I suppose I could get a beta, but I’m very bad at taking critique and as I’m even worse at talking to people than I am at posting on time I don’t think that would work out very well.
The point of this goddamn novel is that TPoY means a lot to me, probably a lot more than people realize. It’s kinda dumb and very cheesy and absurdly long, but it was the first real thing I did for myself after my whole life fell apart. I will finish it!!
But it’s hard to write it right now. I’m trying— I’m writing four chapters at the same time right now (a bit less than 10,000 words combined at current count). I don’t want to try to rewrite the whole fic or keep “mischaracterizing” the characters or lose the suspense I’ve tried to build (or, God forbid, try to keep interest so hard it hurts the rest of the fic) and risk alienating readers. I can’t stress enough how much these supportive comments mean to me, even on something as silly as a fanfic. But I also don’t want to force myself to write it or write something just because other people might or might not like it and risk alienating me. So I’m stuck at a kind of anxiety-induced impasse with myself that’s just made worse by the fact that I’m having trouble writing anything at all at the moment.
Jesus Christ this was longer than I meant it to be. Please don’t take this as a pity-party or anything. I don’t want sympathy or, I don’t know, reassurance or anything, I just wanted everything to be Out There because it really is the most in-depth response I could give and y’all deserve an honest answer. Some of you guys have been reading since the beginning and I can’t express how much that means to me. I feel really bad when I haven’t updated in a long time, because I know my fic makes some people really happy!

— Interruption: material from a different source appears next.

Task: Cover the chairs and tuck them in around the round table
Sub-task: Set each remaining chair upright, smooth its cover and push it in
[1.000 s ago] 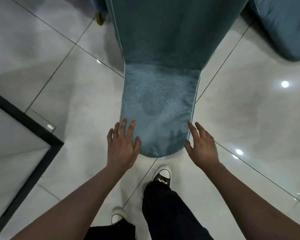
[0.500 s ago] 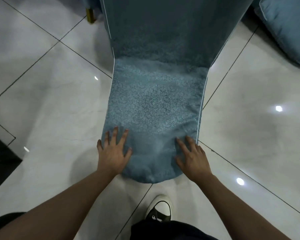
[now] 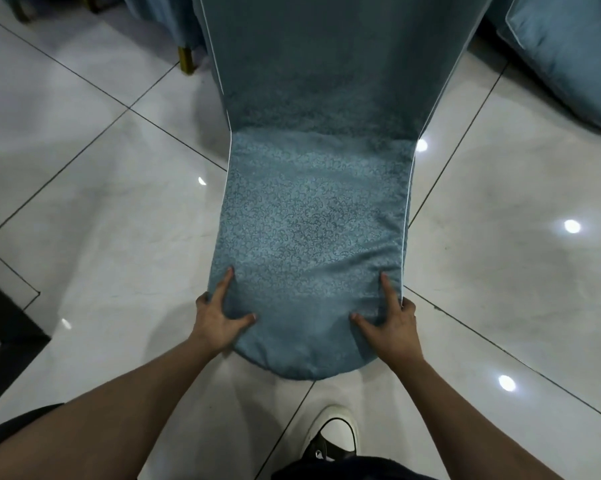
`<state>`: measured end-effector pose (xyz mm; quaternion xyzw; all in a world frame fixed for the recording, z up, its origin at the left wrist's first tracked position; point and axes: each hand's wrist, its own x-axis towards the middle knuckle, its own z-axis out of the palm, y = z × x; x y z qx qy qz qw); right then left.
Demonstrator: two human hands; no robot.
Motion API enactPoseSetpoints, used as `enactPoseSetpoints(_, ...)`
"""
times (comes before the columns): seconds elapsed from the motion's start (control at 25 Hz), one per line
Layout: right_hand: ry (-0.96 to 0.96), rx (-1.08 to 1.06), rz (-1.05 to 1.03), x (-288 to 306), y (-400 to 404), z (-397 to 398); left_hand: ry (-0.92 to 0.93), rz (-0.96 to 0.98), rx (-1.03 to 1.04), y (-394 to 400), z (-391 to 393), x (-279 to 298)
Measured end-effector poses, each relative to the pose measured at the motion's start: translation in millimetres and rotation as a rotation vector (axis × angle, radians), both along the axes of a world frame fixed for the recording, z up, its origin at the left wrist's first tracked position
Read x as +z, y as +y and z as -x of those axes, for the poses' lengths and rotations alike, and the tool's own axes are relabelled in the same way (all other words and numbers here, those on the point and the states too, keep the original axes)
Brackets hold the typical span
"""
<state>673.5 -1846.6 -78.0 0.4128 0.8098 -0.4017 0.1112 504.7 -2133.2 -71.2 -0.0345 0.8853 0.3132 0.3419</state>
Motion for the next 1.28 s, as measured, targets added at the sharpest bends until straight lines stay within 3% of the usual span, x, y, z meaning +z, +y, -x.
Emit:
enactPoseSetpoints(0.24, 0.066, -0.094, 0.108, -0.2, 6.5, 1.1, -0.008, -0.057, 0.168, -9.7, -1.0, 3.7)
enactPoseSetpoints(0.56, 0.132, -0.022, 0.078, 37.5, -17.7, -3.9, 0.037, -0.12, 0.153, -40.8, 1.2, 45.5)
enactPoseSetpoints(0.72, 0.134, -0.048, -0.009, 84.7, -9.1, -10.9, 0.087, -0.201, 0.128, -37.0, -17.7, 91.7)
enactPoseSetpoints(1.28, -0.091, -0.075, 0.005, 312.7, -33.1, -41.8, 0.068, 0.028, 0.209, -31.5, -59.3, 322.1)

And PLEASE don’t take this as a “STOP ASKING ME ABOUT TPOY GODDAMMIT” because this is the opposite of that. I FUCKING LOVE IT WHEN PEOPLE ASK ME ABOUT TPOY. I L I V E FOR IT. But it sucks when the only answer I have is “I don’t know when it’ll be up, sorry :( ”
I mean, that’ll probably still be the answer I give, unless I by some miraculous (heh) stroke of luck) start hyperfocusing on writing again.
But at least y’all kinda know why now.